The Vietnam Veterans of America try to notify their members about changes in such disability coverage as Agent Orange, including what types of illnesses are covered. But the increased claims in this area — diabetes and heart disease, as well as certain types of cancer — have “overloaded an already overloaded system.”

Foote had a neighbor who served in Vietnam and had a heart attack. He urged this neighbor to file a claim under the Agent Orange coverage. For some reason it only took his neighbor six months to hear that his claim had been approved and the veteran is now getting a monthly check based on 30 percent disability.

Foote receives a 100 percent disability payment because of the loss of his leg during combat. This amounts to $2,800 check monthly.

Foote agreed with Davis and Shave that he didn’t think the government can resolve the deep backlog in claims processing by 2015.

Any veteran who served during a period of wartime, whether or not they served in a combat zone, is eligible for a pension.
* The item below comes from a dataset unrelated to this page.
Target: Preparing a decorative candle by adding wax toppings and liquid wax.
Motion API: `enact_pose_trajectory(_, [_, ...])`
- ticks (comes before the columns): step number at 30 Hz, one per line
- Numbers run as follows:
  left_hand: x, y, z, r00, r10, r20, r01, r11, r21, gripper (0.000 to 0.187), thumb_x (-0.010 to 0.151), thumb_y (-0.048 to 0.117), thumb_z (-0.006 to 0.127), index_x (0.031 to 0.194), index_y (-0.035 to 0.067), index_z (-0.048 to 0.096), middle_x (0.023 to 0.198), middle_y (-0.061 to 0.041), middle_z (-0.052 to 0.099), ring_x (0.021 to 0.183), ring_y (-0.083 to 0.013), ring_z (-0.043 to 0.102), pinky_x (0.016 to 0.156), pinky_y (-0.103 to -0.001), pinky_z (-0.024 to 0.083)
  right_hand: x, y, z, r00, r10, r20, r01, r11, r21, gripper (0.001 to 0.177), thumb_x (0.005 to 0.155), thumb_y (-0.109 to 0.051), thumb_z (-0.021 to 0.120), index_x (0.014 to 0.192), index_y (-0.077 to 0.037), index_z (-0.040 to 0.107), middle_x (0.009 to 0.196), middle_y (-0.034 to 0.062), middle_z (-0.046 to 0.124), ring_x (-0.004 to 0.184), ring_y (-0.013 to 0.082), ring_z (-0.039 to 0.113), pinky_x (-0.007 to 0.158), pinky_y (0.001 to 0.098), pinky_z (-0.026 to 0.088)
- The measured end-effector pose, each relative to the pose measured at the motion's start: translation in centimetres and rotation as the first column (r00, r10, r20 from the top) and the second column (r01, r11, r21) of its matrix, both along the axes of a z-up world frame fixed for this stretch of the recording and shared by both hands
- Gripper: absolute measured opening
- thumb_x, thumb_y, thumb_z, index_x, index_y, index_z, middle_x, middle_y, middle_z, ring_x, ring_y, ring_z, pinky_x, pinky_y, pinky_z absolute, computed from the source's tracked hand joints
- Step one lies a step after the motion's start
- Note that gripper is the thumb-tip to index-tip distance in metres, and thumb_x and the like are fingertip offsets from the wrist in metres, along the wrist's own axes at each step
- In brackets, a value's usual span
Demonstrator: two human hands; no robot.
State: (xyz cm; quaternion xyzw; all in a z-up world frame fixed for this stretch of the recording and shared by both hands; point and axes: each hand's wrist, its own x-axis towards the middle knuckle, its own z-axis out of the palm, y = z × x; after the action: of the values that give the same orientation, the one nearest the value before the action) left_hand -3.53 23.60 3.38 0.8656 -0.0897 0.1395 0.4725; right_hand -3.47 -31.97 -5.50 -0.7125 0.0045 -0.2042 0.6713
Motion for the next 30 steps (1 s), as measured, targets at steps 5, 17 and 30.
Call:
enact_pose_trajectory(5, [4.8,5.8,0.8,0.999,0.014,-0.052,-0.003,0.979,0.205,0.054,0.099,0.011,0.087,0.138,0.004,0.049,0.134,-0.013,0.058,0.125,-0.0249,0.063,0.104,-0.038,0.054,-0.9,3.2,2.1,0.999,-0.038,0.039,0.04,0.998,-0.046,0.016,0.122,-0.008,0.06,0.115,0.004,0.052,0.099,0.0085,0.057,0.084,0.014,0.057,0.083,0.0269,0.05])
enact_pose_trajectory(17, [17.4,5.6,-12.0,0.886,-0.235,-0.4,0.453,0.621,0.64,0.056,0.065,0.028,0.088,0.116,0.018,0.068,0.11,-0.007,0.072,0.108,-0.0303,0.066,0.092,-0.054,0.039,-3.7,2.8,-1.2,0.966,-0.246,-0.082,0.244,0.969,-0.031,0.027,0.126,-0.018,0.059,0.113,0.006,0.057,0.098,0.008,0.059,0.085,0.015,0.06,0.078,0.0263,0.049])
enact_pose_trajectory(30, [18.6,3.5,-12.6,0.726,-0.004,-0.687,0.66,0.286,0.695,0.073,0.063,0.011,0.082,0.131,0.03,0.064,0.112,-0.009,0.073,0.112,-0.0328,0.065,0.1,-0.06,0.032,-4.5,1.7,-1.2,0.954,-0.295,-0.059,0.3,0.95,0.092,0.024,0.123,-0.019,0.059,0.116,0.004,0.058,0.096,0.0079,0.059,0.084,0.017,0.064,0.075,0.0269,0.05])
These claims are processed at a Department of Veterans Affairs office in Philadelphia.

Davis said that pension, which covers a veteran’s spouse, as well, is income based. He said it generally comes into play when the veteran or his spouse is in an assisted living facility or requires home visits for nursing care.

“If they are not in assisted living, it’s hard to meet the [financial] threshold,” Davis said.

In Saratoga County alone, the county Veterans Service Agency has 7,000 active clients out of 16,000 veterans in the county. The agency office is at 152 W. High St. in Ballston Spa.

The state Division of Veterans Affairs, which has a Saratoga County counseling location in Room 101 of Empire State College on Union Avenue in Saratoga Springs, has another 5,000 clients. Davis said his office has a good working relationship with the state veterans office.

Services available in other counties include:

u In Schenectady County, both the county Veterans Service Agency and the state Division of Veterans Affairs have their offices at 797 Broadway in Schenectady.

u In Montgomery County, the Veterans Service Agency is located in the County Annex Building at 20 Park Street in Fonda.

u In Albany County, the county Veterans Service Agency is located at 112 State Street in Albany and the state Division of Veterans Affairs office is at the Veterans Center, 17 Computer Drive West in Albany.